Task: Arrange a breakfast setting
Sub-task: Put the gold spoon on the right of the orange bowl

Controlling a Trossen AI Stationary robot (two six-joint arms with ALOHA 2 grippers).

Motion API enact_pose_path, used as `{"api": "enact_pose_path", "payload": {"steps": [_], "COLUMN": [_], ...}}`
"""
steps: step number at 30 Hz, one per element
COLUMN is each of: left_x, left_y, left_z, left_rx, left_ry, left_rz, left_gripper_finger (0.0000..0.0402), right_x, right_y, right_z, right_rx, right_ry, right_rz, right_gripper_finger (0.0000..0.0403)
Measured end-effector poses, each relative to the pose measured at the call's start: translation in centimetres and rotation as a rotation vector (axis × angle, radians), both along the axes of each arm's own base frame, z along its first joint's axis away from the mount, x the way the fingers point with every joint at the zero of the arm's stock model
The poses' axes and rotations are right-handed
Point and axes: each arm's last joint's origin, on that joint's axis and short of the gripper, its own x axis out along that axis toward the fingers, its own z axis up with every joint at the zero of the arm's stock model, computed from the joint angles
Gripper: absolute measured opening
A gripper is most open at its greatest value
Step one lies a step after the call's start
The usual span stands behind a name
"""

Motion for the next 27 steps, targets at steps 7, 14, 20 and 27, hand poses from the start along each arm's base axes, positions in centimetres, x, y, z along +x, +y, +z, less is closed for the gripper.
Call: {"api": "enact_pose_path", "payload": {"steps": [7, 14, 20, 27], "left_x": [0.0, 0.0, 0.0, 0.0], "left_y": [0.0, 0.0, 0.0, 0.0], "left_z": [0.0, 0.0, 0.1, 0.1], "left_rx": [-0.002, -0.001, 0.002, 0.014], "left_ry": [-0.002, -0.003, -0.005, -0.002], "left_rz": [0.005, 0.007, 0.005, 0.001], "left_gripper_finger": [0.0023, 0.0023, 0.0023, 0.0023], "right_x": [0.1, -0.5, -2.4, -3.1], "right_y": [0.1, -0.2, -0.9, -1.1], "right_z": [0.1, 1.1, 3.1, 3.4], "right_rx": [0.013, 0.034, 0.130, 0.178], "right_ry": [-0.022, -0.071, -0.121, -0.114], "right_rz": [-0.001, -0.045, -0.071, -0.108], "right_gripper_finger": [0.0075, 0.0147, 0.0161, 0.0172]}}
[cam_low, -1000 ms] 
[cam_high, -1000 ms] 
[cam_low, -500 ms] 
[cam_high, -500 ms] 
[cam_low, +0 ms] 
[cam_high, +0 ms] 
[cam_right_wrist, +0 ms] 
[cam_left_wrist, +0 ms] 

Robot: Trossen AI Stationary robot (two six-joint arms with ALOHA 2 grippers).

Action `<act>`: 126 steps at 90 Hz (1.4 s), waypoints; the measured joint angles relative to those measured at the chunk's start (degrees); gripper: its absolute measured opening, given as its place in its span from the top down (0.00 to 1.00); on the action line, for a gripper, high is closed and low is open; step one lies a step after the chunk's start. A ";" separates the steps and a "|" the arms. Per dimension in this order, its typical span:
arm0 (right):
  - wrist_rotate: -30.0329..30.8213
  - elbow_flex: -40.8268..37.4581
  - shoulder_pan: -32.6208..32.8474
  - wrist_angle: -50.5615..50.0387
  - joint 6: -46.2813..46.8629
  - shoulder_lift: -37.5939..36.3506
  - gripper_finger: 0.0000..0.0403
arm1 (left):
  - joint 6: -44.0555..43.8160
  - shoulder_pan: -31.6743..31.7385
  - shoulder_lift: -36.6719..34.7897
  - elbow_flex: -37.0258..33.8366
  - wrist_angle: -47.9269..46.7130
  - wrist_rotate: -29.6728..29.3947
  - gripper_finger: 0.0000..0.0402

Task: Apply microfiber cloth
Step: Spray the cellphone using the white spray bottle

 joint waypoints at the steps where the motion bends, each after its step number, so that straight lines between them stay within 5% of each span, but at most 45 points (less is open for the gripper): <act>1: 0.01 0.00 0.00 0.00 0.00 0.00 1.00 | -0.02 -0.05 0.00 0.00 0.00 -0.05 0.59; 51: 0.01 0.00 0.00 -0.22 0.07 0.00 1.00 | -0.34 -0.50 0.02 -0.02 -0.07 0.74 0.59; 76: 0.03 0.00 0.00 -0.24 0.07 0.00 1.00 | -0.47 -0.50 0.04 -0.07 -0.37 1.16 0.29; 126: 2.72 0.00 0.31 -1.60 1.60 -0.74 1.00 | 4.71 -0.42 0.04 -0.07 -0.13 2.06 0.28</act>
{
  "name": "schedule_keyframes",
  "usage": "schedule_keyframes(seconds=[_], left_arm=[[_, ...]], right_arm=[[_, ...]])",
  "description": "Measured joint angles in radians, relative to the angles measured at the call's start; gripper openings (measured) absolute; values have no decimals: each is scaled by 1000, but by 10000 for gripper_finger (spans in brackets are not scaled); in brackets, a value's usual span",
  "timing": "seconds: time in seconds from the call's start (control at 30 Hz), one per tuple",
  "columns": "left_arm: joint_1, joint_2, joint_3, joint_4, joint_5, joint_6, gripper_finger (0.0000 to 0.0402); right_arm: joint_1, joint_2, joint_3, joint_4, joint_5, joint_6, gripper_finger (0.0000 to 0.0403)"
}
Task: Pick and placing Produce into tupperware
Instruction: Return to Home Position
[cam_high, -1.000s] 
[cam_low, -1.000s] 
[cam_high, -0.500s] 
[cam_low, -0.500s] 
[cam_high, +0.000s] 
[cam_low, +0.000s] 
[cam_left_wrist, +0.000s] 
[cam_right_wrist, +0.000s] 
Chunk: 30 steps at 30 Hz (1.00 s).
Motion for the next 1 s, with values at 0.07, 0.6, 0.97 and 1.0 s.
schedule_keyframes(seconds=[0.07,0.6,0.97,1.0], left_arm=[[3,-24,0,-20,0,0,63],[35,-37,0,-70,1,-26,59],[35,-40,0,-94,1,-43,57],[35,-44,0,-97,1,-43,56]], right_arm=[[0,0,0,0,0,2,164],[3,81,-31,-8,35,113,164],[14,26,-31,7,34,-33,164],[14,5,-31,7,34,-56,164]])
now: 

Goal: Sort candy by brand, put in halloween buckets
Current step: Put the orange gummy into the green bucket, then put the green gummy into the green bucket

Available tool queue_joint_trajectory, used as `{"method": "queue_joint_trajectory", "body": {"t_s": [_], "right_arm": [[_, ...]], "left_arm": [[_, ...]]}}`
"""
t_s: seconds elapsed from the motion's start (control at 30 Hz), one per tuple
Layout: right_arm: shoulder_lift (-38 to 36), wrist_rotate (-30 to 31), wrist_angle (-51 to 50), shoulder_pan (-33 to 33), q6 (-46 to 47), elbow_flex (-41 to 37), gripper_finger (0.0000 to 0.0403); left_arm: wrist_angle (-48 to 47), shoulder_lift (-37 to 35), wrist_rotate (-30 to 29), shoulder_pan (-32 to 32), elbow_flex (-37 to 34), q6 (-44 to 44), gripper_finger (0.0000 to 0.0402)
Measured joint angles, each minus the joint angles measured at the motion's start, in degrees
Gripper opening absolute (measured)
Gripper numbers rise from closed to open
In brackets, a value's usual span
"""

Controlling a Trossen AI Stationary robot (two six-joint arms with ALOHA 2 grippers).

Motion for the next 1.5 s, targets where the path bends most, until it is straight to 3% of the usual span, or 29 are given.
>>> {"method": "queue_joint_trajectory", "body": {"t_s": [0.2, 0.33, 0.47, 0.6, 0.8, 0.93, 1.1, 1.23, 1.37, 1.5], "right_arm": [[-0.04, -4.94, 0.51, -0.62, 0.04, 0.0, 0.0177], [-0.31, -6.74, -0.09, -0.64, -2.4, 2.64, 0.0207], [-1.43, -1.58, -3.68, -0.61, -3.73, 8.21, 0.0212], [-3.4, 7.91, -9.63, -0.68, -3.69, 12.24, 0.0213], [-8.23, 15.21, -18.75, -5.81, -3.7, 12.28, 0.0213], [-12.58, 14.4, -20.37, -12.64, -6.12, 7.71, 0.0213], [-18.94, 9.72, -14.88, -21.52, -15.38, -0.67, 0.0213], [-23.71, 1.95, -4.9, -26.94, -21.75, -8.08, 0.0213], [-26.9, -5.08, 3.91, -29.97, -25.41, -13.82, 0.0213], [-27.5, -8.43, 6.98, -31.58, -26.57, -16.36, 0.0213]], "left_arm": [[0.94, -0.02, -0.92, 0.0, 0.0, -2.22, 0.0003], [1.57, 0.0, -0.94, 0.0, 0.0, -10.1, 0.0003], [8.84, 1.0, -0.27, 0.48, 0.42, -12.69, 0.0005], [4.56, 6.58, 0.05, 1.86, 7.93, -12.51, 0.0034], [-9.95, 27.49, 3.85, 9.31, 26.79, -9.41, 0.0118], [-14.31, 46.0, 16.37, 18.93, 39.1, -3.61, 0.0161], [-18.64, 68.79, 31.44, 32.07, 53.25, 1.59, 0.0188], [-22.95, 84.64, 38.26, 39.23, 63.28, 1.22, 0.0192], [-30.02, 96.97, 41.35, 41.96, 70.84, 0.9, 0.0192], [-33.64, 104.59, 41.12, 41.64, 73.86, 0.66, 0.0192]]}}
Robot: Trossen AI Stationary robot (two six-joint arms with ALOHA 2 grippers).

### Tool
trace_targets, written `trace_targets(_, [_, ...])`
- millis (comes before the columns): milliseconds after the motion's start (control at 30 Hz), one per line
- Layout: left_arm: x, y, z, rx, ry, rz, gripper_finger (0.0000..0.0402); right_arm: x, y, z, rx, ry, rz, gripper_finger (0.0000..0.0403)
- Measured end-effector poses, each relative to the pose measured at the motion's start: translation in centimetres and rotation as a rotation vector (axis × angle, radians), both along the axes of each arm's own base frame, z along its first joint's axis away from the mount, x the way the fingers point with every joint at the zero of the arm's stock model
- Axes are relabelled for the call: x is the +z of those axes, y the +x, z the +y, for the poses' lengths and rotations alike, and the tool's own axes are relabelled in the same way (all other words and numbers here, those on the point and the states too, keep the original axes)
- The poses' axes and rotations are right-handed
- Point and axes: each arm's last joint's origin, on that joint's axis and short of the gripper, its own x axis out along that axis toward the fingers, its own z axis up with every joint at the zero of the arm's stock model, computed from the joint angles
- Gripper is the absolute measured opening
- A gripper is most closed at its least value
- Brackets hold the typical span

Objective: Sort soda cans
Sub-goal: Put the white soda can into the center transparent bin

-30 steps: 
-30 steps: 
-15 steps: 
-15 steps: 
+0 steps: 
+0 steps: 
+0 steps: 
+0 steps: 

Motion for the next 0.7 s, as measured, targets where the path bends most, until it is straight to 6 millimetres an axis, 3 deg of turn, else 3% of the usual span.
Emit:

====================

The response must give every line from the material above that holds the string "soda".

** YOUR SOLUTION **
Objective: Sort soda cans
Sub-goal: Put the white soda can into the center transparent bin

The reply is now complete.